他走进客厅,转了几圈,在沙发上躺了下来,一只手在脑后枕着。
然后把手机掏了出来。
有徐一的一条短信。
「去心姐家了?」
王安语拍了一张客厅的天花板,微信发给了徐一。
他看了看时间,八点三十五。
他闭了眼,想试试能不能再睡着,结果发现不行,神经像被泼过水一样清醒。
于是王安语又站了起来,到厨房溜达了一圈,打开冰箱看了一眼。
他愣了一秒。
王钦心的冰箱上半层被水果饮料速热便当什么的塞的满满当当,他姐显然是怕他饿死,或者是太低估了他叫外卖或者出去吃的能力。

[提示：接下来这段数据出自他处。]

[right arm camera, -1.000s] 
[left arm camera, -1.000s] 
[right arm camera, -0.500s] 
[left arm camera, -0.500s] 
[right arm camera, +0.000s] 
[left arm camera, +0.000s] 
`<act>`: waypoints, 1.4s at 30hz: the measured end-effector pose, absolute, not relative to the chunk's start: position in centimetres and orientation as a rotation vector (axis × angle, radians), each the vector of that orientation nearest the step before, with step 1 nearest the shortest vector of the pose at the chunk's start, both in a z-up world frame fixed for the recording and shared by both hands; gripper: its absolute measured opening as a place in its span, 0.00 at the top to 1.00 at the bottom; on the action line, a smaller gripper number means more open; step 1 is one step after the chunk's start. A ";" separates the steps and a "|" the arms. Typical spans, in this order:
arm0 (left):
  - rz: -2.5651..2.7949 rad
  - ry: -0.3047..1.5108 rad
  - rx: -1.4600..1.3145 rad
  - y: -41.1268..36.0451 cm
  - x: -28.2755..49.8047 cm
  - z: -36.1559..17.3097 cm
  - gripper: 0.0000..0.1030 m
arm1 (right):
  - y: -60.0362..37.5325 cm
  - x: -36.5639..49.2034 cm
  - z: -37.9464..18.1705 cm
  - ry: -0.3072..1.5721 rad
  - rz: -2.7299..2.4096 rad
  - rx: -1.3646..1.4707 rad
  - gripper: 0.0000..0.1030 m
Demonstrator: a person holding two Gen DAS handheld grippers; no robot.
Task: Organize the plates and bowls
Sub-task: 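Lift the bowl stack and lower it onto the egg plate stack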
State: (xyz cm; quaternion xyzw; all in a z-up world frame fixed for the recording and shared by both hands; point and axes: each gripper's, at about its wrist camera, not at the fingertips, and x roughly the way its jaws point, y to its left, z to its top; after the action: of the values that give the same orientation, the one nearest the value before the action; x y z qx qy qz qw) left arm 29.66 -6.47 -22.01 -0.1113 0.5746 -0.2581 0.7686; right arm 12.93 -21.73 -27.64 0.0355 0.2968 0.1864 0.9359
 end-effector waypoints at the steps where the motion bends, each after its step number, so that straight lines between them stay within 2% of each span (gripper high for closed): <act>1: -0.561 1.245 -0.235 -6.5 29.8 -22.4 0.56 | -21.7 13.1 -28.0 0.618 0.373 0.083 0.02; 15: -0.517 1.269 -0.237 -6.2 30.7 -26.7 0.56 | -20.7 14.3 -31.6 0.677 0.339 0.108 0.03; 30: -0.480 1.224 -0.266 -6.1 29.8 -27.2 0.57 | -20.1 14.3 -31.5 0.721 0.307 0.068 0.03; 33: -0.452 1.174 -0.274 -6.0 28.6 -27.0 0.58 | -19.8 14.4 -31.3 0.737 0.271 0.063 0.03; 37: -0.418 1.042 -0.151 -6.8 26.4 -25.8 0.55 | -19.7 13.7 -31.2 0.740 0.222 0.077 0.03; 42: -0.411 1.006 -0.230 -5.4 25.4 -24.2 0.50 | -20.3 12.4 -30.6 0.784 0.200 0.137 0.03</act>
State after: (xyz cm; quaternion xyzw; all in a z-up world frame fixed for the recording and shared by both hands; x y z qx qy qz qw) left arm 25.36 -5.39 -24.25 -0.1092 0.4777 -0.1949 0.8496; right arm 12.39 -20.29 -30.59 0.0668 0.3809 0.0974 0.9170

他又打开了下半层的冷冻柜,表面上他能看得到的速冻饺子起码有三种不同的馅儿。还有小馄饨,奶黄包,豆沙包,小花卷,印度飞饼……
王安语把柜门关上了。
冰箱门上贴了一张便签纸。
「亲弟:不够再买。」
他笑了笑,把纸条揭了下来,然后又把冰箱的上下柜门都打开了,拍了一张照片。
发给了徐一。
“心姐还缺弟弟吗?”徐一发来语音问。
他从来都不会进去王钦心的卧室,这次也一样,她没关门,王安语路过的时候顺手把门带上了,再进了旁边的书房。
里面有一张沙发床,一般如果他来,就会在这里写作业睡觉。
王安语在窗边站了一会儿,看着外面,感觉有点儿饿,又不想叫外卖。
拖沓着步子,他找到了蒸锅,放上水,开了火给自己热了几个豆沙包。
就站在炉灶旁边看着水沸腾,再掐着时间关了火,揭盖把豆沙包夹了出来。
他坐在餐桌前咬了一口。
烫。
烫。
烫!!!
他吸着气,边吹边把几个小包子吃完了。
饥饿感没有了,王安语把电视打开了,想弄出点儿声响。
本地的早间新闻在报道一起自杀事件,虽然模糊了地点,但是王安语还是认出了那是学校旁边两条街之外的那条小河沟。
死者是一名六十岁左右的妇女,大约在凌晨四点从桥上跳了下去,第二天的十点钟才被路人发现。
然后记者采访了几名死者生前的邻居。
说法各异。
他没什么兴趣去听,也不关心这个人为什么要自杀。
无论是为什么,她也已经死了。
无论在她活着的时候遇见什么艰难的事,死了之后,这些事也就都不复存在了。
王安语看着屏幕上打出的“某某”两个字。
对于大部分人来说,某某可以是任何一个人,比如现在,某某就指死去的这个人。
但是等这个新闻播完,某某就不再是她了。
再过一段广告,也许看新闻的人就会忘记有这么一个人,在凌晨选择了用死亡来获得解脱。
“存在”,是这么容易就被抹去的一件事。
王安语低头看了看自己的手。
然后他换了个台,播到了少儿频道。
还是听动画片吧,他第二次躺在了沙发上。